The reply should consist of one number, the count of lines below in which the word "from" appears.

DATA EXTRACT below:

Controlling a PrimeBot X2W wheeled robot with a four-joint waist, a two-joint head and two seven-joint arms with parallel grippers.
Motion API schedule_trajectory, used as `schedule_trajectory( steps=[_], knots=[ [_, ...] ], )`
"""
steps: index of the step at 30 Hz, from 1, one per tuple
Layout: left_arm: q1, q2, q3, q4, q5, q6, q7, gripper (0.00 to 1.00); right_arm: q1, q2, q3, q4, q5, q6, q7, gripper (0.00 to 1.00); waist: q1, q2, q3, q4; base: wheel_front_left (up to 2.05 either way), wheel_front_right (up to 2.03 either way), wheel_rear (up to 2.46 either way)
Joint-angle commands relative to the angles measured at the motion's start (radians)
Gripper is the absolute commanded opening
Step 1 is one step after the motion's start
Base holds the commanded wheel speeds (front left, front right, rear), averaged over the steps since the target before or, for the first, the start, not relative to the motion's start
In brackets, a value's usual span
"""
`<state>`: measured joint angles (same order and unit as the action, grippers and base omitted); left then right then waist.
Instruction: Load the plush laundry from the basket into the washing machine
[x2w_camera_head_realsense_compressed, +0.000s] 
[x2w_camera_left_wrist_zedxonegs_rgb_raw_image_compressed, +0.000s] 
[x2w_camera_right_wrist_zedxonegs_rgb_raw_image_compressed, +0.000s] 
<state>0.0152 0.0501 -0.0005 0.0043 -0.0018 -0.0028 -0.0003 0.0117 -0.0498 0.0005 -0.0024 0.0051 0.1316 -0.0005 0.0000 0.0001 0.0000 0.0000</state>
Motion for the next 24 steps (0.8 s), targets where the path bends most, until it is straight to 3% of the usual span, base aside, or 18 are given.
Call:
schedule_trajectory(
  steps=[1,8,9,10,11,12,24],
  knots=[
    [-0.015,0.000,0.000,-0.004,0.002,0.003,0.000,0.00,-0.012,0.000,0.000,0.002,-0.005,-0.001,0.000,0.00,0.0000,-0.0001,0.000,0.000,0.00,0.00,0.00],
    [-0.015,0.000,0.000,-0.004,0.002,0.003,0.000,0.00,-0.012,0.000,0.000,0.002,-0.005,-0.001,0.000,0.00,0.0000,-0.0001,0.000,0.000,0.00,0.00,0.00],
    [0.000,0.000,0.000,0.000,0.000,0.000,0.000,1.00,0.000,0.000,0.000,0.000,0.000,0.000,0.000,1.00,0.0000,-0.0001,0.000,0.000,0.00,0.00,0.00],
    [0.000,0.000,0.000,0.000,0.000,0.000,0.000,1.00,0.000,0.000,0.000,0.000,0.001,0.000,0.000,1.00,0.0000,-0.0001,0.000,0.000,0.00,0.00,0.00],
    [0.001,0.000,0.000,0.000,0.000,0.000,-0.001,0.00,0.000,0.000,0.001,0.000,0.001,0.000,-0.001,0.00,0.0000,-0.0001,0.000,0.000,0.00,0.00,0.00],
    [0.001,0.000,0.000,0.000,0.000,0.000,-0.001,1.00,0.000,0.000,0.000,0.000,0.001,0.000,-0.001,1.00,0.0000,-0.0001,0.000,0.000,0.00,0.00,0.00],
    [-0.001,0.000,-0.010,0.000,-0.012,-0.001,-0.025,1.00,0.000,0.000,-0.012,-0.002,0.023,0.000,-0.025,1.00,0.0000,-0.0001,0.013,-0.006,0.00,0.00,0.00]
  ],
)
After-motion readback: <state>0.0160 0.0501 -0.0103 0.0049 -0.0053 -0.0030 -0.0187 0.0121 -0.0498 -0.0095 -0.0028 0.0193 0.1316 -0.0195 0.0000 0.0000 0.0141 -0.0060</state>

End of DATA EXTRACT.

EXERCISE RESULT.
2